I encountered some unexpected behaviour during the implementation of this. At one point I had created the FIPS provider but not yet added all the files I needed for SHA256. Therefore I was expecting the test I had written to use the new provider to fail due to some symbols not being present. To my surprise the test passed - the module loaded and performed SHA256 sucessfully.
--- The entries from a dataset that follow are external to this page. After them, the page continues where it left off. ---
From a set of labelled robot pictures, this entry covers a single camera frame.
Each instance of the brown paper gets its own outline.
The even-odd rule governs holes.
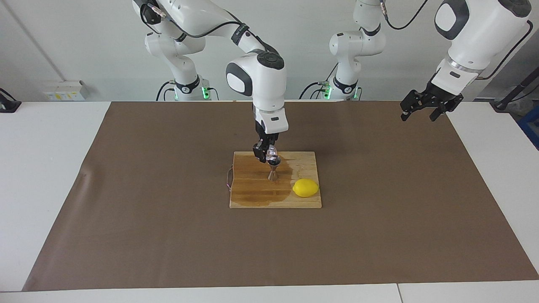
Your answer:
[[[251,104],[112,103],[24,290],[539,278],[447,117],[286,111],[277,146],[316,152],[323,209],[229,209]]]

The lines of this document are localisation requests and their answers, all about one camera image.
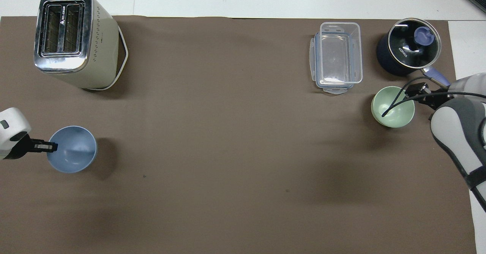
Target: lid knob
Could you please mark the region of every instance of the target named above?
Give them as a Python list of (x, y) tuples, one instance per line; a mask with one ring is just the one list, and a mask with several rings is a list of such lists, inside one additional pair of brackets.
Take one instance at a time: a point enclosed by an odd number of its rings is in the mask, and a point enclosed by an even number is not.
[(426, 26), (420, 26), (415, 29), (413, 33), (413, 40), (416, 44), (428, 46), (431, 45), (435, 40), (434, 34), (431, 33), (430, 28)]

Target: toaster slot
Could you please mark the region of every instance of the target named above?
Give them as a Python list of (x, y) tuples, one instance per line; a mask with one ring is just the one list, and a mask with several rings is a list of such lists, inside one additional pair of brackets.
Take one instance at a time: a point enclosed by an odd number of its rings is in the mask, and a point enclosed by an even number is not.
[(68, 5), (66, 7), (66, 26), (64, 29), (63, 53), (79, 51), (81, 37), (81, 6)]
[(59, 41), (59, 23), (61, 22), (62, 6), (49, 5), (47, 7), (47, 20), (44, 41), (45, 53), (56, 53)]

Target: toaster logo
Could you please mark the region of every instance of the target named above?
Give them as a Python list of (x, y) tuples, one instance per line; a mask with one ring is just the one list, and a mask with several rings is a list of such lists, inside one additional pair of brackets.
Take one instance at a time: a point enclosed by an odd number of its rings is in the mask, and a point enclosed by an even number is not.
[(62, 7), (62, 14), (61, 14), (61, 24), (65, 25), (66, 23), (66, 7)]

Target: pot handle
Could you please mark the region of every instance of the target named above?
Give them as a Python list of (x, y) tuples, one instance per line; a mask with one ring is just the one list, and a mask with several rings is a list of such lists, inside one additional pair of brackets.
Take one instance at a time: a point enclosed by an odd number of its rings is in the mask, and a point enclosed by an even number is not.
[(425, 76), (430, 77), (432, 81), (434, 81), (434, 83), (441, 86), (442, 88), (448, 88), (451, 85), (446, 77), (432, 66), (420, 69), (420, 71), (422, 71), (422, 74), (424, 74)]

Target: cooking pot
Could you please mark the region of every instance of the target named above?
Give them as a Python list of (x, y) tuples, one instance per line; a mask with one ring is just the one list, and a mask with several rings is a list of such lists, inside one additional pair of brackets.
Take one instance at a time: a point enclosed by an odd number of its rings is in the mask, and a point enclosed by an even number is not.
[(396, 76), (406, 76), (421, 70), (442, 87), (451, 83), (432, 67), (439, 58), (441, 42), (439, 33), (422, 19), (402, 19), (378, 42), (376, 55), (378, 62), (387, 72)]
It seems that, when building the FIPS provider, if there are symbols from libcrypto that it needs but that aren't present, those symbols are resolved automatically if the provider is loaded by an application linked against libcrypto. This is not desirable behaviour since the FIPS module must be entirely self-contained. To detect this problem I created a new test in shlibloadtest that simply loads the FIPS module from an application that isn't linked with libcrypto. If there are no missing symbols then this should work and will fail otherwise.
Finally, this PR also implements a "no-fips" Configure option.